WASPS were White Ashkenazic Sabras with Protektsia.

Let me unpack this for you.

White Ashkenazic. Someone whose parents or grandparents came from central Europe or eastern Europe. Which is to say: Like most American Jews. Which is also to say: Like many of the founders of the Jewish state.

A sabra is someone born in Israel. That designation had greater social cache than being an immigrant.

Proteksia is a good one. It comes from the word “protection.” It means someone who has social juice, influence, the ability to make things happen. Elite connections.


That pretty much defined the Israeli elite at that time. By the end of our year in Israel, in July 1977, Menachem Begin – who was about as Ashkenazic as it gets – had been elected Prime Minister – and he pledged to pay attention to the Sephardim and Mizrahim – and thus began a social revolution in Israel that continues to this day.
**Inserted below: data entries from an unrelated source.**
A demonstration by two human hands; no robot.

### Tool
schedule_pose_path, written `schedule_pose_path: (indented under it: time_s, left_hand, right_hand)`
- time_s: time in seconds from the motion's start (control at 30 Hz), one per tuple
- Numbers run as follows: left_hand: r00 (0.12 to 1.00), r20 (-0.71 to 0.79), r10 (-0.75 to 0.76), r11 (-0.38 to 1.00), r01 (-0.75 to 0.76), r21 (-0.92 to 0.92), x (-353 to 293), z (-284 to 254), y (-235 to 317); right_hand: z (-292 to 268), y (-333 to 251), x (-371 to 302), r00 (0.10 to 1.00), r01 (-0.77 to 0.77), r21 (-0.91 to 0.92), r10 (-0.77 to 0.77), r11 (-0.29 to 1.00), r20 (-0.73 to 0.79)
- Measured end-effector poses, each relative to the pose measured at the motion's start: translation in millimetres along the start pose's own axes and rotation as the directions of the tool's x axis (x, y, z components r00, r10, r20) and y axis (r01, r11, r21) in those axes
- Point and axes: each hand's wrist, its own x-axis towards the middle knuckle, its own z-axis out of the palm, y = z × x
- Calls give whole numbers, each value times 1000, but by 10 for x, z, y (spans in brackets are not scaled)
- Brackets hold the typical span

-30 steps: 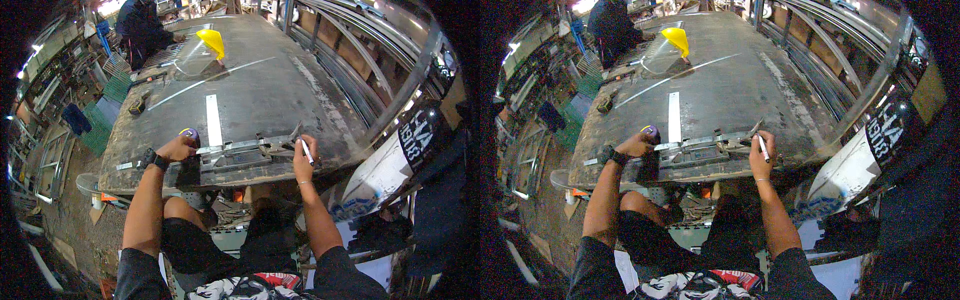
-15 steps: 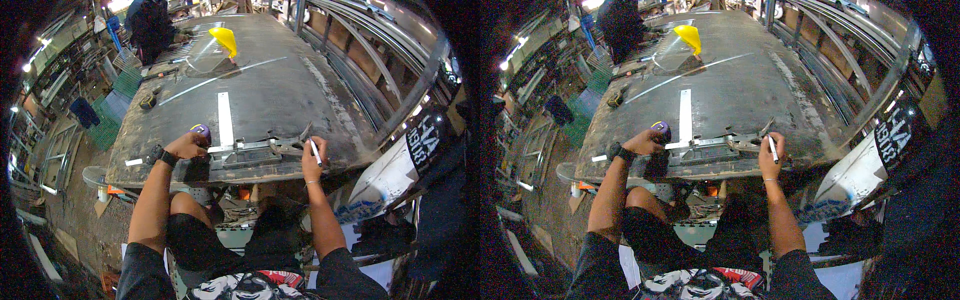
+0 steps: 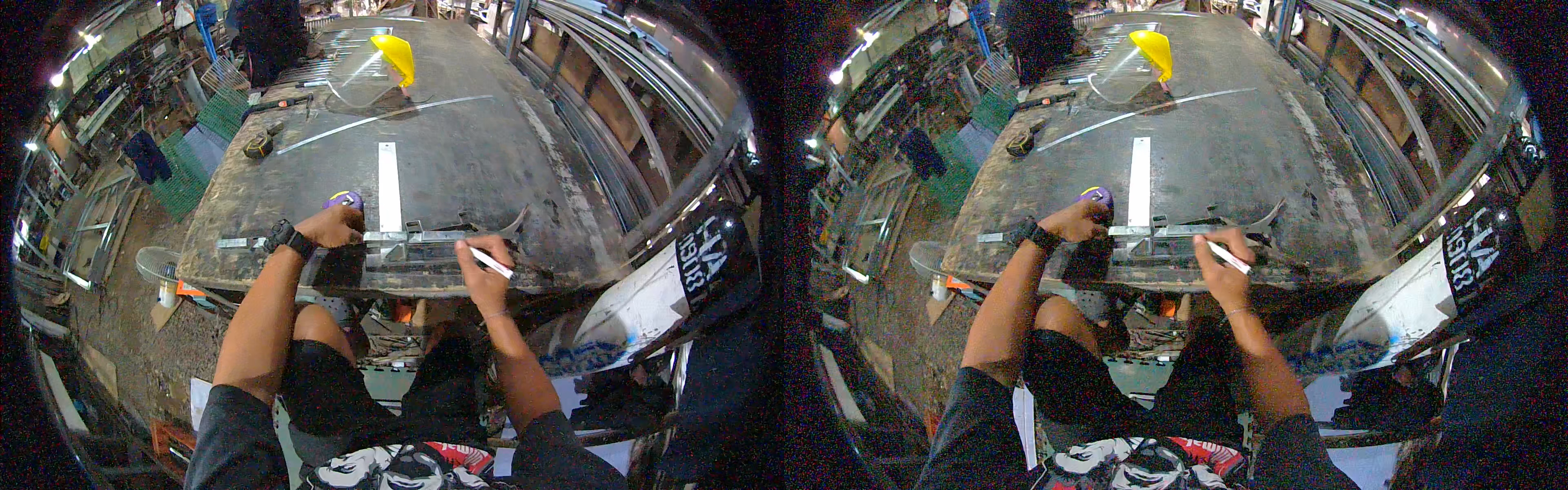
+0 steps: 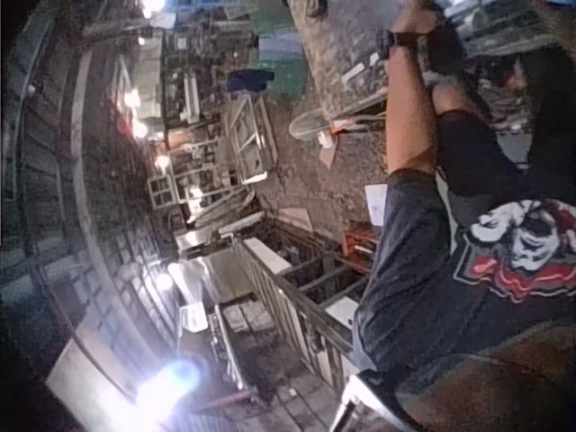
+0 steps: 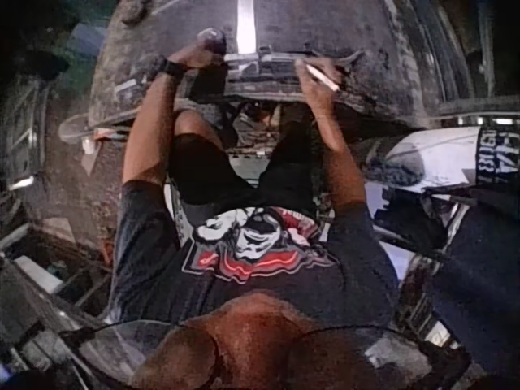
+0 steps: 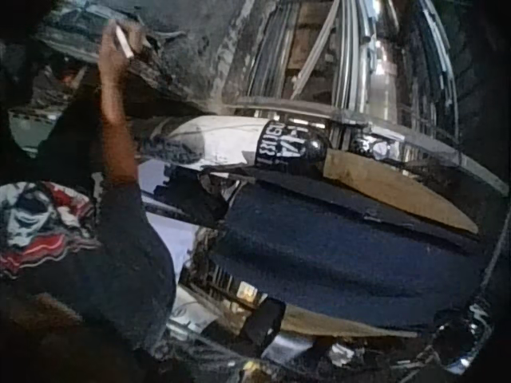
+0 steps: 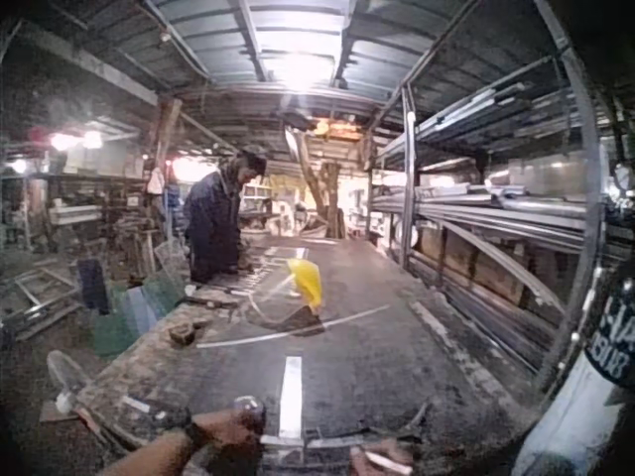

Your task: The person measures and marks metal bars on a workbench using a tape measure and a marker. They align the tape measure along the bars, make marks at specific intervals, and reposition the tools to continue marking along the length of the metal pieces.

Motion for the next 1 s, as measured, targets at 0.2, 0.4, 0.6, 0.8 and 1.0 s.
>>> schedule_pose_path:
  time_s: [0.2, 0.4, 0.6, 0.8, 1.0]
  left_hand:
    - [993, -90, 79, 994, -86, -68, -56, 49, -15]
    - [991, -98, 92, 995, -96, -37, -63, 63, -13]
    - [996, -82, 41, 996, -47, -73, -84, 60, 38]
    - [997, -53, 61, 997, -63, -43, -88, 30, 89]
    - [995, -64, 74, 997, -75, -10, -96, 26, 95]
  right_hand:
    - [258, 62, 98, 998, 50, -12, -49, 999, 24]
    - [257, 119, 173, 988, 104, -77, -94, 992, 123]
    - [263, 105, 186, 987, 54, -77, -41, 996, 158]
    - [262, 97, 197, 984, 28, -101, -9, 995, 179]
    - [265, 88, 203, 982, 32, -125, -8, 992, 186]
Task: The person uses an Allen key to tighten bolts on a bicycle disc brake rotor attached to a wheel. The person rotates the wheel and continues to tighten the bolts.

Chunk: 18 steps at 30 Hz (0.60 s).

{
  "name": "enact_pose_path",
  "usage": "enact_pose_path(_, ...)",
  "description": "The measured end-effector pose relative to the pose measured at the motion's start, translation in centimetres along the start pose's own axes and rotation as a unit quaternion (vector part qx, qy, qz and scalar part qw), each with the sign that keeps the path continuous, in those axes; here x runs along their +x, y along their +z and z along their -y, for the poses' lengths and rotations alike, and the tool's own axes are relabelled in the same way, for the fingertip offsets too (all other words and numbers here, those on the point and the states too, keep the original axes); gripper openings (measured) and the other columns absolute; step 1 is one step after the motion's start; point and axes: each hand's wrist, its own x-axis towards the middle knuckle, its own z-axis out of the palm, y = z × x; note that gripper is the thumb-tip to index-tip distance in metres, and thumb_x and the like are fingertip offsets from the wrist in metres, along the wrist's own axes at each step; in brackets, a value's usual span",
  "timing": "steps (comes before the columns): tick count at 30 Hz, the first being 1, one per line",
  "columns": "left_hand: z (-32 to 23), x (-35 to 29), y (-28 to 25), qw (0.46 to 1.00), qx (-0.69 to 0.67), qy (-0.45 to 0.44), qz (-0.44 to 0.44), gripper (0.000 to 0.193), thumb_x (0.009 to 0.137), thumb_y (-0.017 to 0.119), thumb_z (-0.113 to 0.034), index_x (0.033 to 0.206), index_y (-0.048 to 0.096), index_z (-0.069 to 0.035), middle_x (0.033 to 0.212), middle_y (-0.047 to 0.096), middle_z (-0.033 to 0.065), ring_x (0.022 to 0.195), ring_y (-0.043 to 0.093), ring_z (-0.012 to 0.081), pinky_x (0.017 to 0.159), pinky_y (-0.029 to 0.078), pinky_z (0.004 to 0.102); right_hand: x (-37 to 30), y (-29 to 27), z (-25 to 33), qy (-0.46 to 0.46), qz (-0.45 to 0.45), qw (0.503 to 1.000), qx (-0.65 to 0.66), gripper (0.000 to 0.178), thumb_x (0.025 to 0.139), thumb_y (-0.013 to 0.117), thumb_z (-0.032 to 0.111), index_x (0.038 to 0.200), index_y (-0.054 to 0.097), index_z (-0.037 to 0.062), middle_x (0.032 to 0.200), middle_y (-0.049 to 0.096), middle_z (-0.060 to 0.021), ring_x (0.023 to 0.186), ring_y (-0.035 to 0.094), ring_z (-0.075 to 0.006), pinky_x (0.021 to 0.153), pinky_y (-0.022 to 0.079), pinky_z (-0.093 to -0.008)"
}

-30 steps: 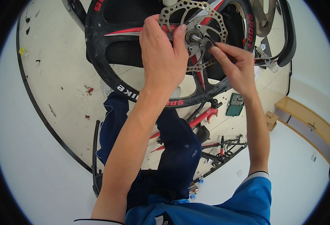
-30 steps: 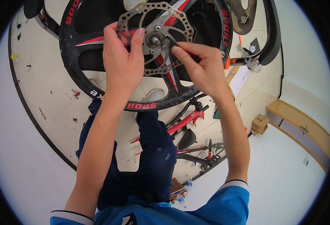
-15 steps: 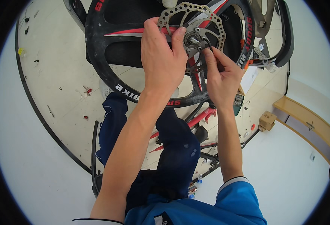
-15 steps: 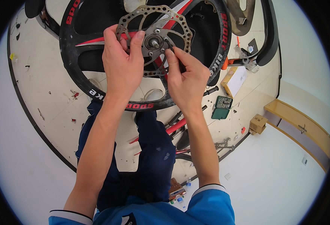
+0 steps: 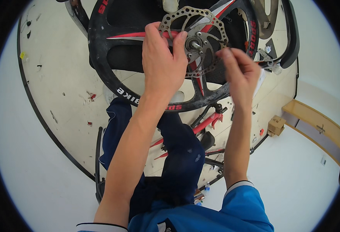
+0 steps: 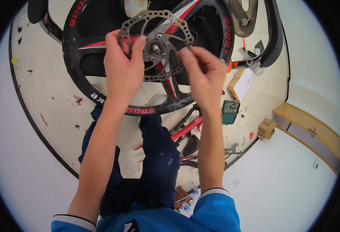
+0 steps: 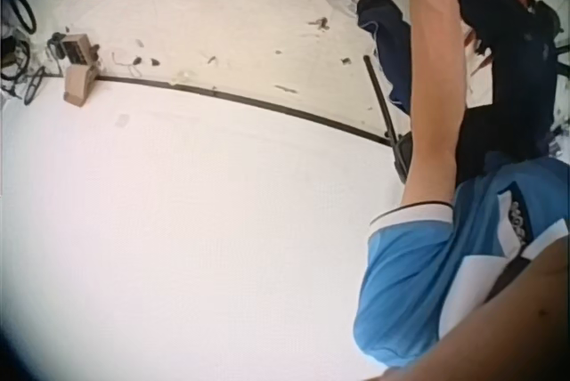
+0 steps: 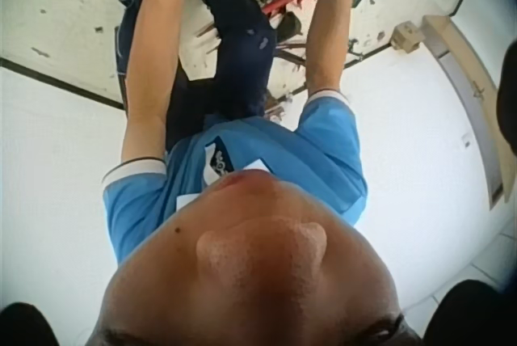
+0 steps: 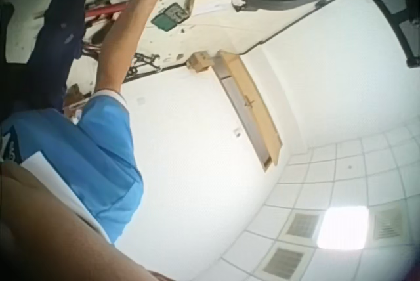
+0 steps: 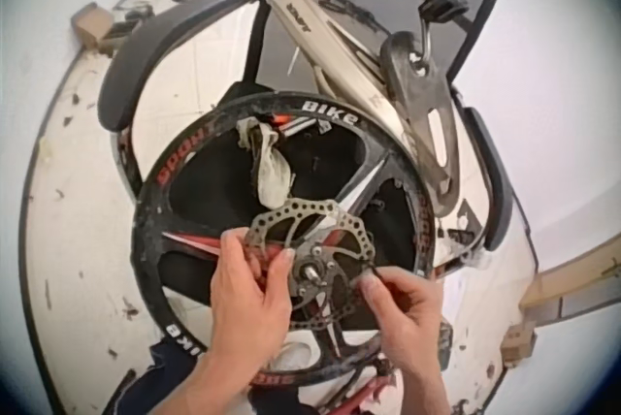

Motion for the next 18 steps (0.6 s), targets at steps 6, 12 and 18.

Hen Mazzig writes that Mizrahim had to suppress that piece of their identity in order to fit into white European Israeli society that had no room for them, ethnically or ideologically. And still doesn’t.

The Mizrahim constitute a majority of Israel’s Jews—between three and four million people —and their unique culture and history have had a significant impact on what it means to be Israeli, who Israel’s leaders are, and how the country’s culture looks.

We can ill afford for any Jew to be Other. We need to remember, in the words of next week’s Torah portion, that the Jewish people is like Joseph’s multi-colored garment.

We need to remember that we Jews might be a small people, but we are a very large family.